Reduce allocations for shaped views


#1

tl;dr

Reduce the allocation for foo(u,...): Inside the function, given an array u of size m*1, get the first n=d*d*p elements of u where n<m is guaranteed, and reshape it as an array f of d-by-d matrices (access as f[j], j in 1…p). f can be read-only. Is there a minimum allocations that cannot be avoided?


For example, I need to take, say, 40 elements of an array r of size 60, reshape it into 10 2-by-2 matrices f[...], and do calculation on these matrices later (e.g. the remaining 20 elements of r is used somewhere else). The matrices in real applications is much bigger so using StaticArrays is not such a good fit. Sample code: [note that f[i] .* i here is a placeholder; in real code, it’s like df[:,:,i] .= c[j,k].*f[k]*f[j]+d[j]*f[j], where c and d are coefficients, and there’s another sum over j and k inside the i loop]

df=zeros(Complex{Float64},2,2,10)
r=rand(1,60)+1im*rand(1,60)
f=[zeros(ComplexF64,2,2) for i in 1:10]

function d(df,f,r)
    @views f .= [reshape(r[(i-1)*4+1:4*i],2,2) for i in 1:10]
    for i in 1:10
        df[:,:,i] .= f[i] .* i
    end
    return 0
end

@btime shows 925.667 ns (53 allocations: 3.17 KiB); the df[:,:,i] loop does not allocate. This function gets called about 1e5 times so reducing the allocation can help a lot. Thanks!


JuliaDiffEq with custom types
#2

There is no real need for f, you can actually loop through df and assign the values from r directly with zero allocations.

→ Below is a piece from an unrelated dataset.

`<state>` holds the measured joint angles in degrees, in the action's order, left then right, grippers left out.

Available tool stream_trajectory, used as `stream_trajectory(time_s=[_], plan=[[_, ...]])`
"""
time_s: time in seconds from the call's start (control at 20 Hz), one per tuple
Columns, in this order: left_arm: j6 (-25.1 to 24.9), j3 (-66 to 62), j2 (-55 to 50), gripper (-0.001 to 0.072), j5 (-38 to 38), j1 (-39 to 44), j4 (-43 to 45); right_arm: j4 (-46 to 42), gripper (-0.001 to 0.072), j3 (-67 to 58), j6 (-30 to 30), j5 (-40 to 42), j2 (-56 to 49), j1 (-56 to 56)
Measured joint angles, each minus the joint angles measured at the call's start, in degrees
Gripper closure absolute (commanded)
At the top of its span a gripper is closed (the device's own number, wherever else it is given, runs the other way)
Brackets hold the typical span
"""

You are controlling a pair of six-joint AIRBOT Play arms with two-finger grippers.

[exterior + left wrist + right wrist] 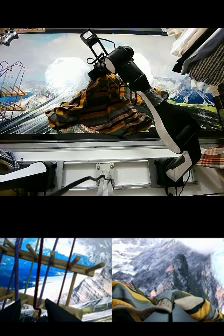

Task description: Fold the clothes and pants, and hang the long-sleeved shirts on hangers.

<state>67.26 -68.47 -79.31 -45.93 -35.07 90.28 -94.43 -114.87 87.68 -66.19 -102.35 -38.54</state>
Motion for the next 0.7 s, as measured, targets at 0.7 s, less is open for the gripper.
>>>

Also note the ! convention in Julia for functions modifying their arguments.

function d!(df,r)
    for i in eachindex(df)
        df[i] = r[i] * (1 + (i-1)÷4)
    end 
    return 0
end

df = zeros(Complex{Float64},2,2,10)
r  = rand(Complex{Float64}, 60) 

julia> using BenchmarkTools

julia> @btime d!($df,$r)
  34.922 ns (0 allocations: 0 bytes)

#3

Just to add that if a function in Julia returns nothing, we just say return nothing or simply remove the return statement completely.


#4

Thanks! Sorry for not being exactly clear, the f[i] .* i example is not the actual calculation; in the real calculation (too long to share here), it’s a complex matrix multiply/add, etc: basically, df[:,:,i] .= c[j,k].*f[k]*f[j]+d[j]*f[j],where c and d are predetermined coefficients, and there’s a sum over j and k


#5

**edit: ignore post. Incorrect translation of algorithm.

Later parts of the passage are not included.